### WHAT TO PRODUCE:
In the following listing, work out how many lines contain the string "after", and state only that number.
Top of DATA EXCERPT
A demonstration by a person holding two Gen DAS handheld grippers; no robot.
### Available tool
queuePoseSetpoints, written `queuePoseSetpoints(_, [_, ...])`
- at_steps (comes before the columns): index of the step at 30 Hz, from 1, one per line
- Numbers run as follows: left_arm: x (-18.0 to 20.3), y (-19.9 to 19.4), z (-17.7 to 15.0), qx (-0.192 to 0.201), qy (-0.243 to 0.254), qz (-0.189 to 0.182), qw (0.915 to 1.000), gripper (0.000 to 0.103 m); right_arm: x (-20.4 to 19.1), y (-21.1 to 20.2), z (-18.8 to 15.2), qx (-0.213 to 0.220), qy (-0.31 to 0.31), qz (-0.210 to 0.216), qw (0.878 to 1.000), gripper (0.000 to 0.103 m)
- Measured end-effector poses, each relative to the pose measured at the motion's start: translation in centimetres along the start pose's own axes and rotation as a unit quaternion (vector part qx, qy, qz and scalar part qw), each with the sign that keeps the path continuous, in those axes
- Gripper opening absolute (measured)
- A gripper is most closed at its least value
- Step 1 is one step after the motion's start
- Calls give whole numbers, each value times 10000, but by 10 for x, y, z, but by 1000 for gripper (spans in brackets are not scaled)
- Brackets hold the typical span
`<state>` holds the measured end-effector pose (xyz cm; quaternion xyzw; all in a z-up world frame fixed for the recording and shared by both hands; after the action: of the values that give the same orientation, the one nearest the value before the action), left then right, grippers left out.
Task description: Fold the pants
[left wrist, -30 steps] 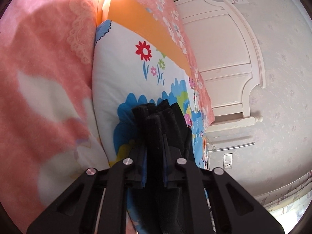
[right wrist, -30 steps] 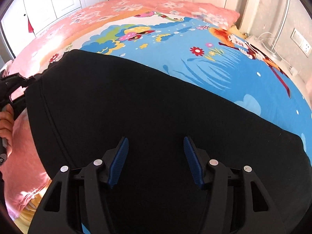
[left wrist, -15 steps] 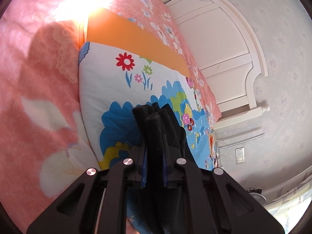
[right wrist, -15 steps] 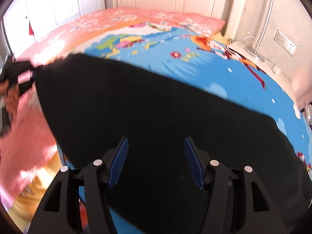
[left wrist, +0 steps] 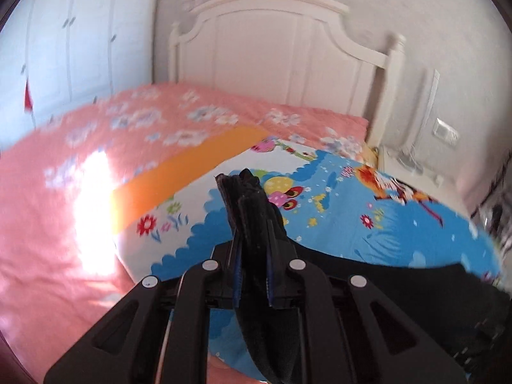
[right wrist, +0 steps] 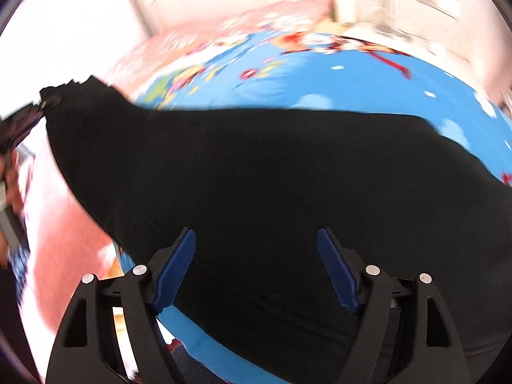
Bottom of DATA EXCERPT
### RESULT OF THE TASK:
2